Woke up this morning to discover we have a moat!
As this house is big and old Victorian Italianate, it actually has a tower – so we look just a bit castle-y, and now we have a moat!
In the 7 ½ years we’ve lived here, this has happened 4 times. Next to our garden is a low (and usually dry) area marked in old maps as ‘Slacks Creek’. Usually it is the opposite of a Creek, but when we get lots and lots of rain and the Mersey River floods – the water takes a shortcut from river to estuary via Slack’s Creek and we have a moat.
More prosaic people may suggest it is an arm of the river, but we know what it is!
While the wind blustered and the rain came down – often horizontally - over the last 2 days, I figured this would happen at some point.

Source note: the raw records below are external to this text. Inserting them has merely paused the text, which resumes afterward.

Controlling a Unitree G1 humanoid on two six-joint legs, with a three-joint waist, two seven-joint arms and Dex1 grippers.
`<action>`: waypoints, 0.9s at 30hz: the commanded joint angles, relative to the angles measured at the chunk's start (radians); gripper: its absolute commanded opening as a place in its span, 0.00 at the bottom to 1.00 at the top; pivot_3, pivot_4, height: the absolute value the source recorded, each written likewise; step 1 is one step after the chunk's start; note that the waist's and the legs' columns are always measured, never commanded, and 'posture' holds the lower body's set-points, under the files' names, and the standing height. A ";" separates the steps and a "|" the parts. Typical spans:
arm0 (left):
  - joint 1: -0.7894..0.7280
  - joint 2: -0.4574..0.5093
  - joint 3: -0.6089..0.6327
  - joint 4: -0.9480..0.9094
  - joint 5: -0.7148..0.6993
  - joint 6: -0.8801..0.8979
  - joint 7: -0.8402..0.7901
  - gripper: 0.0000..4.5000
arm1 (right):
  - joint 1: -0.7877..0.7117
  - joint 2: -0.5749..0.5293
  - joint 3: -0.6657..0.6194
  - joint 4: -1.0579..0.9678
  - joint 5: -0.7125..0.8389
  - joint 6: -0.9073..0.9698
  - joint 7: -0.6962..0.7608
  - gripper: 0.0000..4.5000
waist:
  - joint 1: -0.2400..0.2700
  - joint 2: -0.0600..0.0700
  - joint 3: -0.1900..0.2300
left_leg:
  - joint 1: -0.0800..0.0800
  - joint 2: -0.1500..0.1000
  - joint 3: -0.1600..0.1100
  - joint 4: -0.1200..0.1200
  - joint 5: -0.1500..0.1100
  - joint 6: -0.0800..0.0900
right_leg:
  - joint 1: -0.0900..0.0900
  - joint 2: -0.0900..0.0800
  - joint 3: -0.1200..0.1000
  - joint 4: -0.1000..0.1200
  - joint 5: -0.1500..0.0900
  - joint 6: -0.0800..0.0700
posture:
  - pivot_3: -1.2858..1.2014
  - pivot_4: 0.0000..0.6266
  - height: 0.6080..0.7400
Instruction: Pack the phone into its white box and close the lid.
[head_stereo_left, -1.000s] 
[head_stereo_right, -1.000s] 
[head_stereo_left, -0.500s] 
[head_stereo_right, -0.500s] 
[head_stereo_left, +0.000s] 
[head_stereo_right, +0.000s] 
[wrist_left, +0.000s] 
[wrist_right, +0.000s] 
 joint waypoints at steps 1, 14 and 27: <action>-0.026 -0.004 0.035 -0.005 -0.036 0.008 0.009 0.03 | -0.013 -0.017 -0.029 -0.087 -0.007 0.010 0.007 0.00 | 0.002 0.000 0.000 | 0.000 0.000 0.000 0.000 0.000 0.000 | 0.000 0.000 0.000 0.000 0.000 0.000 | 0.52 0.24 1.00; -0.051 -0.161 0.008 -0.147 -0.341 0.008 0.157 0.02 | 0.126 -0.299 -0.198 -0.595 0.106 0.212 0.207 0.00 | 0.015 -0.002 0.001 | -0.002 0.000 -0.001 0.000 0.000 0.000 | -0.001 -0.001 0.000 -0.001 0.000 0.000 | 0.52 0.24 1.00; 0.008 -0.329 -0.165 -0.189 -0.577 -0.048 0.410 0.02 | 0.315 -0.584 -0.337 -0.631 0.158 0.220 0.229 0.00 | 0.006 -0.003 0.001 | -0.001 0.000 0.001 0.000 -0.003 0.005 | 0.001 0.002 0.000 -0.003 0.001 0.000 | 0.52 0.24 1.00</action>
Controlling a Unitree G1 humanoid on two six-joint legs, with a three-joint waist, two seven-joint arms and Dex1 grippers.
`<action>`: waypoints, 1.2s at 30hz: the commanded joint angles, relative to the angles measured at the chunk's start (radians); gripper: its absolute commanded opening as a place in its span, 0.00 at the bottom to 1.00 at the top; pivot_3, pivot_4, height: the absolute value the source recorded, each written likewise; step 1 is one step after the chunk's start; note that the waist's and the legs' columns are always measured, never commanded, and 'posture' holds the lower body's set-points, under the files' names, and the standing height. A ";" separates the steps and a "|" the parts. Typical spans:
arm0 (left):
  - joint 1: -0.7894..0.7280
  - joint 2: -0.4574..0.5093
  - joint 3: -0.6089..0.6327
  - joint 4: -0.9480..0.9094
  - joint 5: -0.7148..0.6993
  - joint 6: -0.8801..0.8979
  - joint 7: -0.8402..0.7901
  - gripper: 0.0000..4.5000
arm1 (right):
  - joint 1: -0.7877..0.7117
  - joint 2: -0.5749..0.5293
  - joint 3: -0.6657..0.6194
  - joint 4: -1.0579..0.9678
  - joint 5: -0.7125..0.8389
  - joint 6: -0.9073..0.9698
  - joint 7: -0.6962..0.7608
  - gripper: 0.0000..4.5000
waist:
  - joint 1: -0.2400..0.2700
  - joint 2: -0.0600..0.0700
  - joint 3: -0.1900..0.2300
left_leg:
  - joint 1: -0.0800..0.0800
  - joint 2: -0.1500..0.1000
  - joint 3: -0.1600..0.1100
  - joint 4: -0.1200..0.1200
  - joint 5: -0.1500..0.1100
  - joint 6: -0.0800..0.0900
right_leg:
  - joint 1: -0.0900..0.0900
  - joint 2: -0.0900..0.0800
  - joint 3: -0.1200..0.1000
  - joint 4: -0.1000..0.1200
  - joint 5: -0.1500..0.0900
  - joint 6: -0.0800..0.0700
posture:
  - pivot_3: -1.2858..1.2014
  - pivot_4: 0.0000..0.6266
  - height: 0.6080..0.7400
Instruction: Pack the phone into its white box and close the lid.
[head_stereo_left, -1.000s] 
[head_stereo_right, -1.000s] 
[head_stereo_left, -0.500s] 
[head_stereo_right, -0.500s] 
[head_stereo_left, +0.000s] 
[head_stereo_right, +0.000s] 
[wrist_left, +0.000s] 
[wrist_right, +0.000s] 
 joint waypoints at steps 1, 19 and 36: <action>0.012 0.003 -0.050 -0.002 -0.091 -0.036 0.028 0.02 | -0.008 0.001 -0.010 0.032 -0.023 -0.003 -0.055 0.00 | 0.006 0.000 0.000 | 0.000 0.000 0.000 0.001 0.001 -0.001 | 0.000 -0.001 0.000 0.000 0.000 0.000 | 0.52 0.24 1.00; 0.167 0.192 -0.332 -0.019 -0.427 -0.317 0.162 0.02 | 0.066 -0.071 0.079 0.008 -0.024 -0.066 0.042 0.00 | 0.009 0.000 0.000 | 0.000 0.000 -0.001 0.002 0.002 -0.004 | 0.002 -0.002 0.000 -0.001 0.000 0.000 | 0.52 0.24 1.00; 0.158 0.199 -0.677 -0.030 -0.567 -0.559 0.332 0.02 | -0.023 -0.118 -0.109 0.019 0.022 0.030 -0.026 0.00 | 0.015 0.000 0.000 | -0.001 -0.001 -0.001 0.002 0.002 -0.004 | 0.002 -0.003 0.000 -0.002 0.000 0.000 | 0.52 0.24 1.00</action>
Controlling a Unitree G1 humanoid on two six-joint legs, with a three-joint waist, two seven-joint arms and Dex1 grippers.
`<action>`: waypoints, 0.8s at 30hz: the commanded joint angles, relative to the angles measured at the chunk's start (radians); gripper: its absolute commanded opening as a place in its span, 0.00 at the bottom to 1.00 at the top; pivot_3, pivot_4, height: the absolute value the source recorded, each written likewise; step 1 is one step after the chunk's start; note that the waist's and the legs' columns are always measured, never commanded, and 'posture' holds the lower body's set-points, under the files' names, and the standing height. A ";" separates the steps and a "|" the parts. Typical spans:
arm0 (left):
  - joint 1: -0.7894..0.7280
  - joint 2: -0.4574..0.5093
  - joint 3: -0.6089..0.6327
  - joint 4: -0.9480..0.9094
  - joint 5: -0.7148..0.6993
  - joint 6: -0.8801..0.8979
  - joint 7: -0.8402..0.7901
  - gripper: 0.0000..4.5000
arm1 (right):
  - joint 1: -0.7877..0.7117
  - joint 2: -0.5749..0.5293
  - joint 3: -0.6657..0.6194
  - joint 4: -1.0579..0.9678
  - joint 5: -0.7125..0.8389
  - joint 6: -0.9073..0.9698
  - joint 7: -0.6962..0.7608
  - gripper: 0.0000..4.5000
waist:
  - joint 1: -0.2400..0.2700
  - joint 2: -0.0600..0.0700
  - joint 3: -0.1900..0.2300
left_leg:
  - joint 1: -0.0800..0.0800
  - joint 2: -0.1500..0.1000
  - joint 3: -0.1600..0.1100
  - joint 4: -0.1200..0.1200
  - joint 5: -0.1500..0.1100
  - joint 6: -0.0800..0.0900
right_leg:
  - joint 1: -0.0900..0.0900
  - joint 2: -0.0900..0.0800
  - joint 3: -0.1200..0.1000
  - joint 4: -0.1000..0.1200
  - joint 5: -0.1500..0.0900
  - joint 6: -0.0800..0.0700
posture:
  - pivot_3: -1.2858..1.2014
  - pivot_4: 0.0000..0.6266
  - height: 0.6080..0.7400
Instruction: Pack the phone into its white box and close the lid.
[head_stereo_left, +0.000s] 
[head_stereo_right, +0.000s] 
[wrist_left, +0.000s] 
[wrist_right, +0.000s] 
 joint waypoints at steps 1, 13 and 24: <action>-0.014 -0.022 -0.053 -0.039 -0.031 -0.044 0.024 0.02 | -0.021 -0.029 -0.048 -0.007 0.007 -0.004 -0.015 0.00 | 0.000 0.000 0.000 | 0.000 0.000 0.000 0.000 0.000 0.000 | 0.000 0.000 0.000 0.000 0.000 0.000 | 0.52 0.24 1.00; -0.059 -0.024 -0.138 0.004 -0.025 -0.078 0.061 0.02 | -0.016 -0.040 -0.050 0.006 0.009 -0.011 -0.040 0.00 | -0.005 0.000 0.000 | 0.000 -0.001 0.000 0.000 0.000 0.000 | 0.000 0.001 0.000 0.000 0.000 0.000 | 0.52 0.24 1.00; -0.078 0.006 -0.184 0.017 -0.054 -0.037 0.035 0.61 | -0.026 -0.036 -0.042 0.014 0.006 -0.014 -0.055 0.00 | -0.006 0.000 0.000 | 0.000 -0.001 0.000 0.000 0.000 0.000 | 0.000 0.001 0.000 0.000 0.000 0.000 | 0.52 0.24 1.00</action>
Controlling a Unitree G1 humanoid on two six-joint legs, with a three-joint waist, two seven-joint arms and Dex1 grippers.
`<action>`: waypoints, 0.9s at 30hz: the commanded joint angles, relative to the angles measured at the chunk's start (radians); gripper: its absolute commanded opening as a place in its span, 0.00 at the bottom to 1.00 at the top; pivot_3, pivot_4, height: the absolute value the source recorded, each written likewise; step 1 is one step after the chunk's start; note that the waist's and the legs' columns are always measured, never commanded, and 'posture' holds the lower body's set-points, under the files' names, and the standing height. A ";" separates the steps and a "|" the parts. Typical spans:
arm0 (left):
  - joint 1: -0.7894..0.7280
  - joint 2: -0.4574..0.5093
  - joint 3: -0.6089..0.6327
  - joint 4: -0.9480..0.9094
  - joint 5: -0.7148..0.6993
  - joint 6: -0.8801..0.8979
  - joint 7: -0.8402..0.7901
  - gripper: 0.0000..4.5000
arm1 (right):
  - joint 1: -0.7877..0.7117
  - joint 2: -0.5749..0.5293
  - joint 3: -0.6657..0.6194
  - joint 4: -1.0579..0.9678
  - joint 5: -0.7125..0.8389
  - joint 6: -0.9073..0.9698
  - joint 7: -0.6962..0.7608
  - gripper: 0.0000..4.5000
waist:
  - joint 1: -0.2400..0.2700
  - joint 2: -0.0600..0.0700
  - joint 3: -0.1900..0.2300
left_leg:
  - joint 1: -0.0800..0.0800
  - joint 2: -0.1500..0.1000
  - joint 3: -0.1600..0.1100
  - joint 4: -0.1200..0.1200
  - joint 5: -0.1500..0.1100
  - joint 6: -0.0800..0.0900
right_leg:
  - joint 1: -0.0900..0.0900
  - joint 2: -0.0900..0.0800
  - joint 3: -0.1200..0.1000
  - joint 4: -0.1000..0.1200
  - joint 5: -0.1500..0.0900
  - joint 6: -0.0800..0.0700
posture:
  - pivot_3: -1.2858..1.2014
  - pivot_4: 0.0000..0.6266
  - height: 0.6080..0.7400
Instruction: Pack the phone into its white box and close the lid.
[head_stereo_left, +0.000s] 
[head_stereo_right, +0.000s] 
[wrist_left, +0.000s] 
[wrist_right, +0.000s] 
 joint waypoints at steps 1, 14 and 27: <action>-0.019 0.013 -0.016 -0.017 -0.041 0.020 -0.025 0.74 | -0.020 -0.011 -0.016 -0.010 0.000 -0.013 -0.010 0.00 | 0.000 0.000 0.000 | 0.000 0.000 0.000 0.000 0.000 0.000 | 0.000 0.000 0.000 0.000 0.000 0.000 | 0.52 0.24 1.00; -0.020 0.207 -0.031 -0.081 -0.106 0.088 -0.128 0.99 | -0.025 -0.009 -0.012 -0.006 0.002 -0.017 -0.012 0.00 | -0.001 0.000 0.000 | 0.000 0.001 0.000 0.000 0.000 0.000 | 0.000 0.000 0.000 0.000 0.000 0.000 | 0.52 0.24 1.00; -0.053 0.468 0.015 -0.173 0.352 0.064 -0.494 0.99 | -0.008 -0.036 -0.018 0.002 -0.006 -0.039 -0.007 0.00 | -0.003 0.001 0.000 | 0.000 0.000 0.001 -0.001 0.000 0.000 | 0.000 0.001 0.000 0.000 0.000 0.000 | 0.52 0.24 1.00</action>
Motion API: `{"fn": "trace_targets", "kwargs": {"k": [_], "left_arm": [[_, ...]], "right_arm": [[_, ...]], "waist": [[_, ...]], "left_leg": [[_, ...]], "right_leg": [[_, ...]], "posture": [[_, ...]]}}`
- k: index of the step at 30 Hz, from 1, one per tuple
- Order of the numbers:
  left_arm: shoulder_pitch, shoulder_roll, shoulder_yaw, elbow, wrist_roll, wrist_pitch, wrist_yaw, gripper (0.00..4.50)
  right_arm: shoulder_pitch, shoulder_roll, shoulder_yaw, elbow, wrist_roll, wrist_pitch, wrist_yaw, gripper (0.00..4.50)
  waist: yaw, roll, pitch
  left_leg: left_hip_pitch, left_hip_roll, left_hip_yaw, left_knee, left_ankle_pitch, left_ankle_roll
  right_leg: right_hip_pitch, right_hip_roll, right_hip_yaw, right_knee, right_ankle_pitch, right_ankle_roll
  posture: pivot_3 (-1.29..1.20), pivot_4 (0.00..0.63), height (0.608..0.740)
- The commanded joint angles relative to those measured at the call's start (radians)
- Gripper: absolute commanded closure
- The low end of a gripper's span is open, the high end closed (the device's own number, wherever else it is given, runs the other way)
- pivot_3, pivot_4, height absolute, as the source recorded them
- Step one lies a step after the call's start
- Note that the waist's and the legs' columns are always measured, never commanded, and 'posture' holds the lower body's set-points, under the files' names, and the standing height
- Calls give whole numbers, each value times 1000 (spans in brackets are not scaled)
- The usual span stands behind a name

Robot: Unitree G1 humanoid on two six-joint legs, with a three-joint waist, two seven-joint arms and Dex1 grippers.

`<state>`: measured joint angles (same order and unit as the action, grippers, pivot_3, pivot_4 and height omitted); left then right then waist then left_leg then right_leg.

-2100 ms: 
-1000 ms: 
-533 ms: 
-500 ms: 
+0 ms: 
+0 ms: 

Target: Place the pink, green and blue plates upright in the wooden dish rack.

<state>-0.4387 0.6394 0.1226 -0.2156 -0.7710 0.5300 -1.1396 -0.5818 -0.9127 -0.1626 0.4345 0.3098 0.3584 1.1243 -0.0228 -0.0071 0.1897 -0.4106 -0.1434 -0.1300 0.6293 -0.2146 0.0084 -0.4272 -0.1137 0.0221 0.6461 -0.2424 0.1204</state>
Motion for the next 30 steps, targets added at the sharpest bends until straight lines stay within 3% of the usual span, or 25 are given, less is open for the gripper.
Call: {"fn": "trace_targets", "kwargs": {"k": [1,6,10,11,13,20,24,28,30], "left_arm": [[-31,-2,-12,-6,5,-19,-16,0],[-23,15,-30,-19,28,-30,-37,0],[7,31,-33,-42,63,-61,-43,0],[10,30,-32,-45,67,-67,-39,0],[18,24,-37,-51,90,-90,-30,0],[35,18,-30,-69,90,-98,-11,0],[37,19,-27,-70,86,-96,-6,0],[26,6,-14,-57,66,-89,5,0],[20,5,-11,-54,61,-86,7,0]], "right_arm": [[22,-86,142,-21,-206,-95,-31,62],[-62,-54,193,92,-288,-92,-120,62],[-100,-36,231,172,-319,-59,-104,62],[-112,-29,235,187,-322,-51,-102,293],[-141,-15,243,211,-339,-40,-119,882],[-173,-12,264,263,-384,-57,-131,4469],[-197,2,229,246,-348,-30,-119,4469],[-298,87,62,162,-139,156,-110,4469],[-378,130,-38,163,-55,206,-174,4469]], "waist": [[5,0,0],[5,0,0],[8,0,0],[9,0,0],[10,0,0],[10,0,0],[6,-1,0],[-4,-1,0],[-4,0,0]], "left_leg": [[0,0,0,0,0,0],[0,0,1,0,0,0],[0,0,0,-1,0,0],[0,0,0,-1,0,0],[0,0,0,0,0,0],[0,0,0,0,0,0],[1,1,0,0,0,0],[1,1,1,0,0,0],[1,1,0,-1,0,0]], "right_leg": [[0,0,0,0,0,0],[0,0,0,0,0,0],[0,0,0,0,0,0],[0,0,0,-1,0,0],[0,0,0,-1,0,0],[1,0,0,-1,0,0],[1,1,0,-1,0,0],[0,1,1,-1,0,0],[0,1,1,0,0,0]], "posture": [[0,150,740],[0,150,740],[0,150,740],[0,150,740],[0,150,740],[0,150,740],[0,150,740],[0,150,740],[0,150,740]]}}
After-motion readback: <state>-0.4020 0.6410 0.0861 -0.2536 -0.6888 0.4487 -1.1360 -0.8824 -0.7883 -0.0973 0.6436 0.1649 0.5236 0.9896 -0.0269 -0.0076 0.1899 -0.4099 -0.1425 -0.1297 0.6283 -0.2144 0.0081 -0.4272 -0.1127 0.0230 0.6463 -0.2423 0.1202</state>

Further along the north west coast people have been evacuated from their homes, and down past the Southern Capital there’s been flooding – we just get a moat.
On the knitting side of life, I should finish the first Turtle walk tonight. Last night I finished the heel and gusset– will post pictures Monday – tomorrow the entire clan of in-laws (minus my favourite sister in law) will descend upon us to celebrate the birthdays of Princess and Destructoboy. This means I need to engage in thankless drudgery involving dusting, vacuums and Shower Power. Bleuggh!
I also need to make soup and quiches, French bread and desserts, apple teacake and various other bits and bobs. I would much rather be knitting, even though I love cooking. I pulled out the yarn for Juno and I’ve investigated getting a different wool winder. Still trying to find a nice swift (one that doesn’t make sarcastic remarks would be good).
Thinking about animals again, I mentioned the horses. My second pony was Gilligan, a very Irish pony with an odd sense of humour. He loved nothing better than messing with your mind – he would pull a saddle cloth off a fence for hours – and once tiptoed (or should that be tip-hoofed?) up on my mother and removed a heedful of curlers before she even noticed! She suddenly realised that the ground around her feet was littered with them and she hadn’t felt a thing! Gilligan gave her a horsey smile (you know, the one with the upper lip pointing skyward) and ran away.
He had a strong bond with our extraordinarily dim blue Persian. I would be riding him full tilt up the hill and Kimi would streak out and throw himself down on his back right under Gilligan’s front hooves. Gilligan would screech to a halt and blow gently up and down the cat’s tummy.
I would sail over his head and land hard on my bum! This happened a number of times and was almost impossible to anticipate – I almost always ended up on the ground.
Gilligan rather liked that – he had a tendency to jump brilliantly until it really mattered. We were well known in local pony club circles for leaping enormous practice jumps and then being disqualified for refusing the first jump in the actual competition 3 times. I think we made it to the second jump once!
My other pony, Anna, was so good that it was sickening – but she couldn’t jump – she was great at gymkhana games like the bouncing pony and barrel races, but that was it. Anna was such a goody goody that if you dropped her reins in the middle of a paddock, she would still be there 3 hours later, looking virtuous. She was a sweetie, but nowhere near as interesting as Gilligan!
Someone found my blog by searching for Labrador Retrievers! – Strangely, no-one has found it yet by searching for paraplegic budgies – but I’m sure they will in time!